Regarding the synthesis of GAG, the ACL insertion and articular cartilage can recover from 8 weeks of knee immobilization after 8 weeks of remobilization. The GAG thicknesses in the ACL insertion and cartilage layer did not significantly differ between both groups after any fixation period after 8 weeks of remobilization. However, a previous study reported that the articular cartilage GAG concentration did not recover in dogs that underwent unilateral hindlimb immobilization for 11 weeks followed by remobilization for 50 weeks13). Moreover, articular cartilage degeneration was found in rats that underwent unilateral knee immobilization for 8 weeks followed by remobilization for 8 weeks, depending on the location of the articular cartilage14). Although the degree of degeneration depends on the fixation method, the location of the cartilage, and the species of the animal, articular cartilage cannot completely recover even after remobilization11,12,13,14,15). Even though the thickness of the GAG recovered after remobilization in the present study, other cartilage matrix constituents and/or mechanical properties of the cartilage layer may have been changed. If the duration of immobilization is longer than 8 weeks or the duration of remobilization is shorter than 8 weeks, the GAG thickness may be smaller than that found in the present study. In particular, long periods of immobilization may result in an irreversible change in the cartilage layer.

Clinically, knowledge of the histological changes that occur in the ACL insertion and articular cartilage after remobilization is important for determining the appropriate rehabilitation approach for patients with ligament injuries, fracture, disuse atrophy, and degenerative joint disease.

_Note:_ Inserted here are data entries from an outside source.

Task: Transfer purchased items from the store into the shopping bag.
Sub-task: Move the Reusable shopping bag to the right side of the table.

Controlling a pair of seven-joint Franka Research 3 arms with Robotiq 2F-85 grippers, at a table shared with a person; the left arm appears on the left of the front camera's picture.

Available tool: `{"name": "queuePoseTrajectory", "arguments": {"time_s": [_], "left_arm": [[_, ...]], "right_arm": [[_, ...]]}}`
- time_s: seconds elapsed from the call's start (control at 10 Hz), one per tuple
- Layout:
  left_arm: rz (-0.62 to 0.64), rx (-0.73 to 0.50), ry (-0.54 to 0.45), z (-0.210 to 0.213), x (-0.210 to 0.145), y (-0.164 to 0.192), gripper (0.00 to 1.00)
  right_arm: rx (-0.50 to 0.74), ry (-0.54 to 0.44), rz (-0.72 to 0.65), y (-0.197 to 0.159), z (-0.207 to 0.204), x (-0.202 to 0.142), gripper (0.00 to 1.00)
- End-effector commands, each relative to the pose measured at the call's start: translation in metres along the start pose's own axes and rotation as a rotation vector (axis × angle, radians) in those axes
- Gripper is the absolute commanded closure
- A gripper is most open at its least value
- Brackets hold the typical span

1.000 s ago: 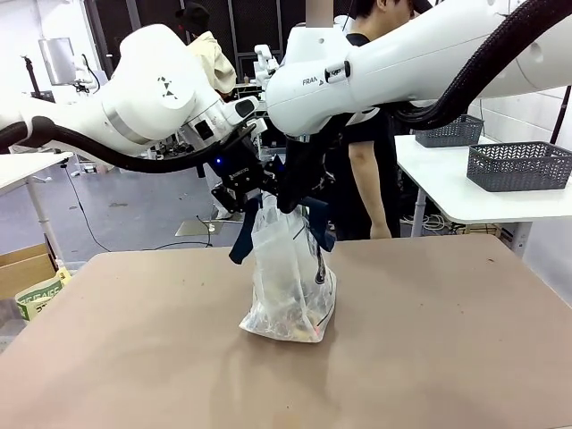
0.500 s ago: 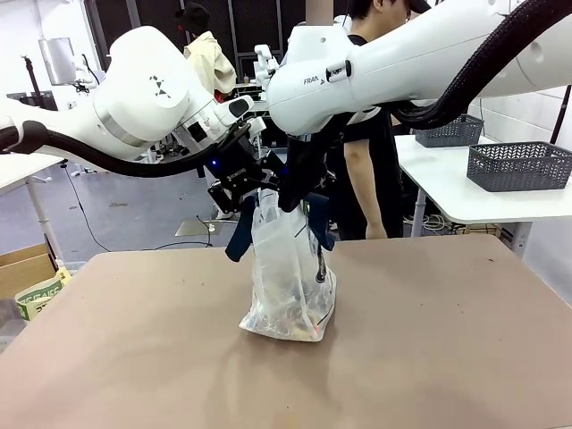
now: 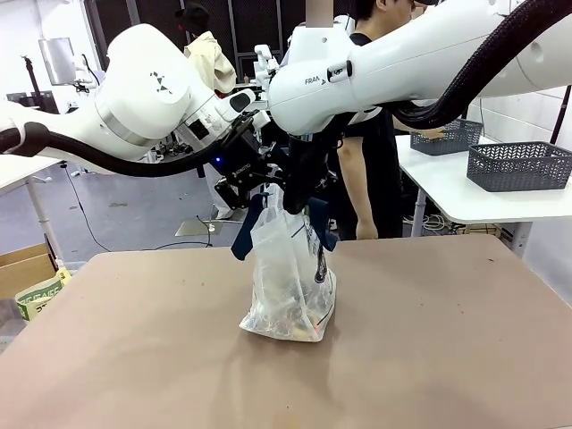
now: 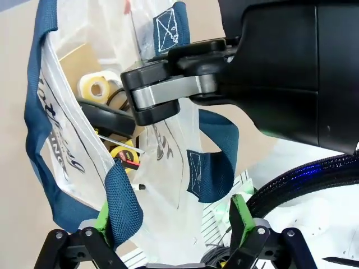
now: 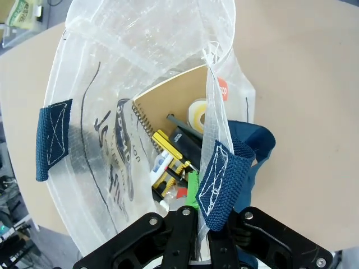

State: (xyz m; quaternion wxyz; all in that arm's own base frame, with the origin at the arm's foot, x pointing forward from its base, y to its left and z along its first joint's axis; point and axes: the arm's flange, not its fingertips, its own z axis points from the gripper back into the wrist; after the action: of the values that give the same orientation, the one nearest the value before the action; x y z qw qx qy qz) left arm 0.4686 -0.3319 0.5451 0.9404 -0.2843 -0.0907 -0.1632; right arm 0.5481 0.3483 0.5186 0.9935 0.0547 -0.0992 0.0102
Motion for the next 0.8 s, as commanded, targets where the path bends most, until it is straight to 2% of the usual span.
{"name": "queuePoseTrajectory", "arguments": {"time_s": [0.0,0.5,0.7], "left_arm": [[-0.027,-0.032,0.002,-0.007,-0.007,0.003,0.00],[-0.073,0.038,0.061,-0.039,-0.009,-0.010,0.00],[-0.098,0.106,0.064,-0.044,-0.008,-0.013,0.00]], "right_arm": [[0.004,-0.016,-0.016,0.002,-0.003,0.002,1.00],[0.007,-0.012,-0.009,0.002,-0.005,0.001,1.00],[0.009,-0.008,-0.004,0.001,-0.006,0.002,1.00]]}}
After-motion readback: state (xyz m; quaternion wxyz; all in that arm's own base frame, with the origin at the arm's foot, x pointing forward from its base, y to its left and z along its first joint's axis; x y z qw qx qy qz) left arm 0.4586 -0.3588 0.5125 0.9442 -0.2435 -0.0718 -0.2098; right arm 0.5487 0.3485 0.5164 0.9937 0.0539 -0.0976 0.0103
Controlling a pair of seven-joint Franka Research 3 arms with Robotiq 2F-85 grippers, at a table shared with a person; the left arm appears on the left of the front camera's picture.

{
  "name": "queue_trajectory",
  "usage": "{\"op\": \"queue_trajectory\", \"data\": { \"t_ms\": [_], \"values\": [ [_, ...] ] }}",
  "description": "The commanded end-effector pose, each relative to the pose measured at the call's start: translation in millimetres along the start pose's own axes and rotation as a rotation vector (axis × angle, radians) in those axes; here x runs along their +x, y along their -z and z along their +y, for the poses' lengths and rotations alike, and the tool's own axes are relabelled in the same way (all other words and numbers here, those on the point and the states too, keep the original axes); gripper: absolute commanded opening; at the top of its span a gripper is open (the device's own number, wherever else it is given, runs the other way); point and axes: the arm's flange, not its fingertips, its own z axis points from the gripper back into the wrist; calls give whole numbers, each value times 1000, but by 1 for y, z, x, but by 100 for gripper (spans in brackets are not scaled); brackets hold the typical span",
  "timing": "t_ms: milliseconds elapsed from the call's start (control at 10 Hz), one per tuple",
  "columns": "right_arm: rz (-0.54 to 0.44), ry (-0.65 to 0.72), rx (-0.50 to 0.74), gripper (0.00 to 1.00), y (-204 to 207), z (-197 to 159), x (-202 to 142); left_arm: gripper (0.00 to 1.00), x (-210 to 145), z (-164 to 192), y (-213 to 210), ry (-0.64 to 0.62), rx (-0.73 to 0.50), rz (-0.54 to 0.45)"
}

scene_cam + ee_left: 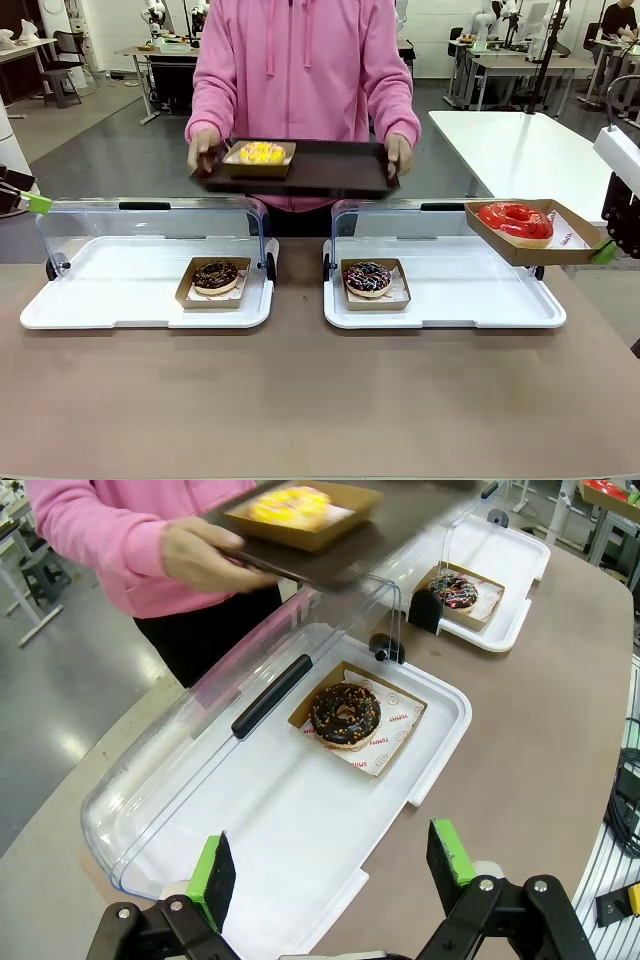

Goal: Provide the desired donut to the person.
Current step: Place the picked Paper togo box onto the Handle tray extended by the person.

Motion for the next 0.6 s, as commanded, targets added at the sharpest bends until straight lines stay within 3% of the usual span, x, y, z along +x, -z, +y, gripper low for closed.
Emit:
{"op": "queue_trajectory", "data": {
  "t_ms": [0, 500],
  "values": [
    [12, 17, 0, 0, 3, 3, 1, 100, 0, 0, 1, -2, -2, -14],
    [12, 17, 0, 0, 3, 3, 1, 100, 0, 0, 1, -2, -2, -14]
  ]
}}
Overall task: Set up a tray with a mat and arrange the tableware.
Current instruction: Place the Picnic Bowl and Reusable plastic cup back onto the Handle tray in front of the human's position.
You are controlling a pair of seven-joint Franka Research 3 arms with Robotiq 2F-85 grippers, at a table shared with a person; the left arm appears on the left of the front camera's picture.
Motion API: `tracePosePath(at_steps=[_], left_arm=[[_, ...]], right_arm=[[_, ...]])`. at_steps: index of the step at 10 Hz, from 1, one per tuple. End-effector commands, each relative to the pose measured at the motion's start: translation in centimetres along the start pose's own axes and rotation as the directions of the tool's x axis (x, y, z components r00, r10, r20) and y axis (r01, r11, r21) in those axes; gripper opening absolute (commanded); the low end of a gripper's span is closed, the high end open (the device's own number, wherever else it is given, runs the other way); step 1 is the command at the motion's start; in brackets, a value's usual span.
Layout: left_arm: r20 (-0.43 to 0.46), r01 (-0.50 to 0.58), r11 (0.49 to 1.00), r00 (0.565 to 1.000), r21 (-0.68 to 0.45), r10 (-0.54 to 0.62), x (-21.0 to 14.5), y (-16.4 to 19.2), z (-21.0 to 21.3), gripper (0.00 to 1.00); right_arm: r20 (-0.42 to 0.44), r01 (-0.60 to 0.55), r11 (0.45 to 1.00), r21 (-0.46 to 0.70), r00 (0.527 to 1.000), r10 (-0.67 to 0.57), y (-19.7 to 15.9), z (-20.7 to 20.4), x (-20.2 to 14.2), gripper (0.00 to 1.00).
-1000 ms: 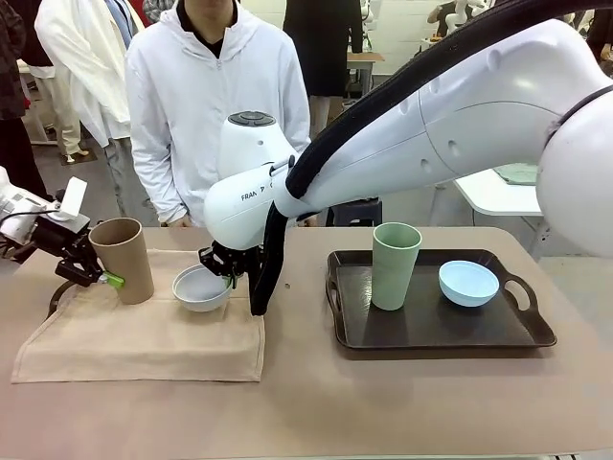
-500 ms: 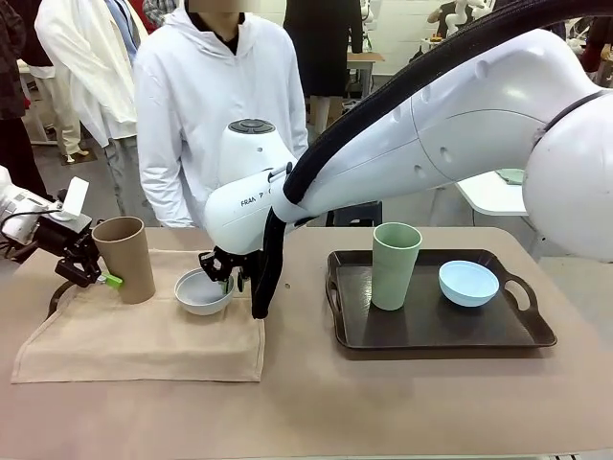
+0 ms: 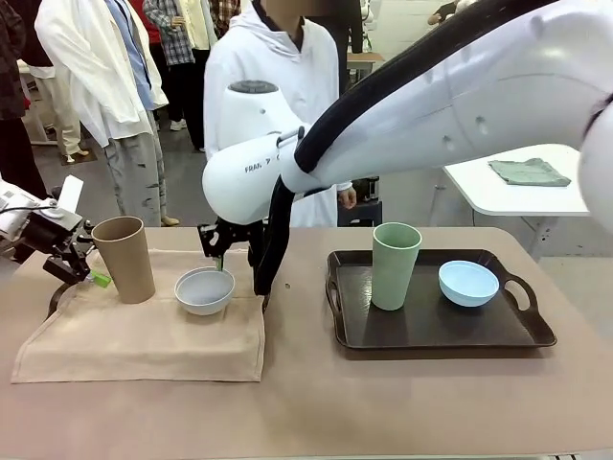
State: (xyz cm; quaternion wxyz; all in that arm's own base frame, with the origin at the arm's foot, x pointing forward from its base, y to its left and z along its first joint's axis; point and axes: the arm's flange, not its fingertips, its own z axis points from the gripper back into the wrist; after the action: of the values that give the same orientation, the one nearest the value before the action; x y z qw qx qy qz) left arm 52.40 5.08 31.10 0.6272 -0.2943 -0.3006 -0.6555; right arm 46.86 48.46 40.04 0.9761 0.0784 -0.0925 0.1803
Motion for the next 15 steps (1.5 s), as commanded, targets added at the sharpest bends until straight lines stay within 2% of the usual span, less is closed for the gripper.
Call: tracePosePath(at_steps=[1,2,3,5,6,8,9,11,13,14,15], left_arm=[[-0.131,-0.075,0.997,0.989,-0.024,0.072,1.0,-0.9,1.8,1.0],[-0.237,-0.135,0.991,0.963,-0.003,0.13,1.6,-1.7,3.0,1.0],[-0.329,-0.185,0.981,0.924,0.061,0.195,2.6,-2.7,4.3,1.0],[-0.49,-0.253,0.939,0.803,0.235,0.339,5.5,-4.8,6.2,1.0],[-0.495,-0.275,0.907,0.768,0.318,0.406,7.7,-6.3,7.2,1.0],[-0.425,-0.353,0.793,0.697,0.497,0.577,10.9,-7.5,8.2,1.0],[-0.424,-0.333,0.73,0.641,0.597,0.639,12.4,-8.6,8.6,1.0],[-0.445,-0.315,0.66,0.538,0.682,0.716,16.5,-10.6,8.3,1.0],[-0.47,-0.351,0.653,0.48,0.671,0.741,20.8,-11.5,7.7,1.0],[-0.485,-0.393,0.666,0.47,0.634,0.738,23.4,-12.2,7.8,1.0],[-0.471,-0.437,0.667,0.479,0.604,0.741,25.5,-12.4,8.2,1.0]], right_arm=[[0.027,0.02,0.999,-0.035,0.999,-0.019,-0.8,1.7,-2.3,0.87],[0.019,0.016,0.999,-0.046,1.0,-0.015,-1.0,2.7,-3.0,0.97],[-0.001,-0.009,0.998,-0.068,1.0,0.009,-1.4,4.0,-3.7,1.0],[-0.025,-0.021,0.994,-0.107,1.0,0.018,-2.3,7.0,-5.2,1.0],[-0.025,-0.02,0.992,-0.126,1.0,0.017,-2.3,8.8,-6.3,1.0],[-0.03,-0.019,0.988,-0.152,0.999,0.015,-2.7,12.3,-8.2,1.0],[-0.026,-0.044,0.989,-0.14,0.999,0.041,-2.5,14.2,-9.1,1.0],[-0.015,-0.047,0.987,-0.151,0.999,0.046,-2.4,17.7,-10.3,1.0],[-0.047,-0.031,0.99,-0.135,0.999,0.025,-2.5,19.8,-10.6,1.0],[-0.046,-0.031,0.99,-0.136,0.999,0.025,-2.3,20.9,-10.9,1.0],[-0.041,-0.028,0.988,-0.149,0.999,0.022,-2.3,21.8,-11.1,1.0]])
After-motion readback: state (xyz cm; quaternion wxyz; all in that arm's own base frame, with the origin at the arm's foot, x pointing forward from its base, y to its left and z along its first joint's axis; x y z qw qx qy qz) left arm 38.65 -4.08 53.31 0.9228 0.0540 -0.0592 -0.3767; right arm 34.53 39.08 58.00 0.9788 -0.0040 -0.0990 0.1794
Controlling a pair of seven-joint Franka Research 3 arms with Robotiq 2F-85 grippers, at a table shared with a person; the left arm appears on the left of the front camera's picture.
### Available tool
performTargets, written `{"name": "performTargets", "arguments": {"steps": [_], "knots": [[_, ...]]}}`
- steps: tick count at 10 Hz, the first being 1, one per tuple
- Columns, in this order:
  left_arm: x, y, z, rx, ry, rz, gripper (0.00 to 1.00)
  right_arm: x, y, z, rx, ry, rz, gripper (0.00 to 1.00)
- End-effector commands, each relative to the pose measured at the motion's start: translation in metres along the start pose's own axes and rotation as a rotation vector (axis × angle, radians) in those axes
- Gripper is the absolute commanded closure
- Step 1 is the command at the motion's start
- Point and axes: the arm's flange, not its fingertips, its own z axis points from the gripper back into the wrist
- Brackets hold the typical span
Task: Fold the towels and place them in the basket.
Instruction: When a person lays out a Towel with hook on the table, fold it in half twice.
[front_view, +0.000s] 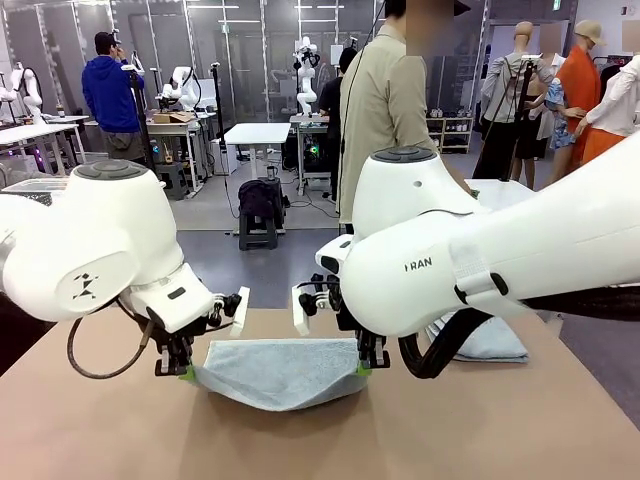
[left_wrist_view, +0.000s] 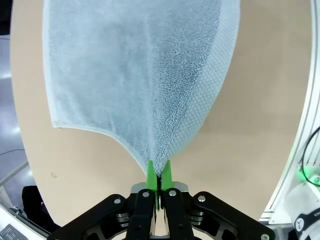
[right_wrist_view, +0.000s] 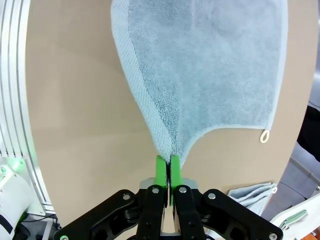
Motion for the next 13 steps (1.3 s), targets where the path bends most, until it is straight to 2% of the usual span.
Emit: {"name": "performTargets", "arguments": {"steps": [1, 6, 10, 13], "knots": [[0.006, 0.025, -0.002, -0.010, -0.012, 0.016, 0.96, -0.005, -0.026, -0.004, 0.017, -0.009, 0.018, 0.96], [0.024, 0.069, -0.027, -0.035, 0.020, 0.041, 0.96, -0.006, -0.078, -0.029, 0.062, -0.072, 0.022, 0.96], [0.010, 0.101, -0.038, -0.028, 0.025, 0.119, 0.96, -0.016, -0.104, -0.037, 0.070, -0.060, 0.014, 0.96], [0.002, 0.122, -0.047, -0.021, 0.008, 0.117, 0.96, -0.024, -0.121, -0.047, 0.067, -0.090, 0.047, 0.96]]}}
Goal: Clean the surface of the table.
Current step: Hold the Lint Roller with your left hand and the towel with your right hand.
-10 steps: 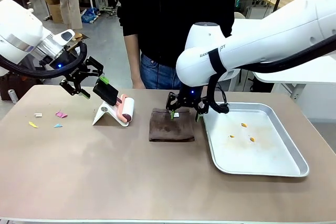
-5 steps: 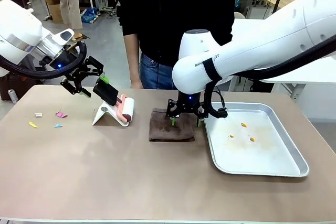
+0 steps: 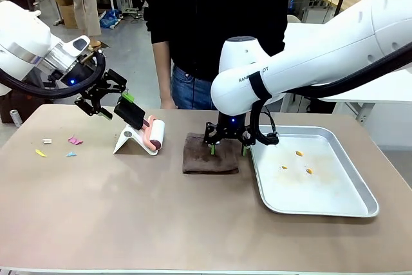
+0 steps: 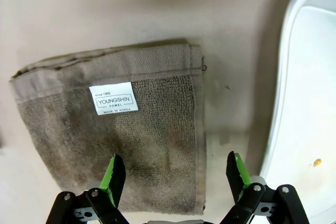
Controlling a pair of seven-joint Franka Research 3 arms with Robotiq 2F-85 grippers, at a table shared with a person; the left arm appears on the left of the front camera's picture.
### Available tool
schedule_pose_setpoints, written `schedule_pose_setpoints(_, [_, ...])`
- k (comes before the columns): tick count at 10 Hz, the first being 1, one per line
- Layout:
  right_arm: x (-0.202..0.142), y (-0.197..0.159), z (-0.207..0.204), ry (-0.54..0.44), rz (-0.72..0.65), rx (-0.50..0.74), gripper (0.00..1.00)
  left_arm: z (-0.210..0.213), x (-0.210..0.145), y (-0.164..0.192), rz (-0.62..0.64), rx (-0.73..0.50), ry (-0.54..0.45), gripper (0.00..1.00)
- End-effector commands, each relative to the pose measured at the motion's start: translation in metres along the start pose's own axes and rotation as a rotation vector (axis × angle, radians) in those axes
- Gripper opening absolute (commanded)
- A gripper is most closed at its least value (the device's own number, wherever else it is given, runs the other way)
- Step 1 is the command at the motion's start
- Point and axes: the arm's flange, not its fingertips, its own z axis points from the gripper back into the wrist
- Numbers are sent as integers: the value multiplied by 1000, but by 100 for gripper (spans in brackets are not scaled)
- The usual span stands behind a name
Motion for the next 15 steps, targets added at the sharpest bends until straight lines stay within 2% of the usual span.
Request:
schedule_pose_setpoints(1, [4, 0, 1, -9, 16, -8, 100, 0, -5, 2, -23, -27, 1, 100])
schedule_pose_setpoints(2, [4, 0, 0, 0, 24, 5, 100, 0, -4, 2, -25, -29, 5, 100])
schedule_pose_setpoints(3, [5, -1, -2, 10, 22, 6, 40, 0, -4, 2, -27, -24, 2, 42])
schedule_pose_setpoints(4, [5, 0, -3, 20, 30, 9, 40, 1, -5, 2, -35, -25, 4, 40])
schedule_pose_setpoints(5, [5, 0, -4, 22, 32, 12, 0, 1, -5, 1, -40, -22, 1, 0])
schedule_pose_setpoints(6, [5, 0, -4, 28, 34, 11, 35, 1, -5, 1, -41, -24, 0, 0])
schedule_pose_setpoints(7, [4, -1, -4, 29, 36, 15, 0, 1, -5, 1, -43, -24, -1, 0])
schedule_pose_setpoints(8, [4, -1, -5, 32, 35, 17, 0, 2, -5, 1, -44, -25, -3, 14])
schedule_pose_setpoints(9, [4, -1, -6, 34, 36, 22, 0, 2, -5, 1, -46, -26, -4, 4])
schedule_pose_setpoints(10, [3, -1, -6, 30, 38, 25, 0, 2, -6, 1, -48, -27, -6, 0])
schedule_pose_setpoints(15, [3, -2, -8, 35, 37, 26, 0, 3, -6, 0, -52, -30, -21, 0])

Our results suggest that 8 weeks of remobilization will result in recovery of the ACL insertion after 2 weeks of knee immobilization, and recovery of the articular cartilage after 4 weeks of knee immobilization. If 8 weeks of immobilization occurs, a remobilization duration of more than 8 weeks may be necessary. Moreover, this knowledge may help in devising better rehabilitation protocols for ligament injuries and/or periarticular fractures that control and limit chondrocyte apoptosis and chondrocyte proliferation. Further immunohistochemical analysis of other components of the ECM in cartilage layers and mechanical analyses are necessary to clarify the details of remobilization after immobilization.

In conclusion, histological changes caused by 4 weeks of immobilization in the ACL insertion and 8 weeks of immobilization in the articular cartilage remained after 8 weeks of remobilization. After 8 weeks of remobilization, the cartilage layers cannot be completely recovered in the ACL insertion after 4 weeks of knee immobilization and in the articular cartilage after 8 weeks of knee immobilization.

Conflict of interest

The authors declare that they have no competing interests.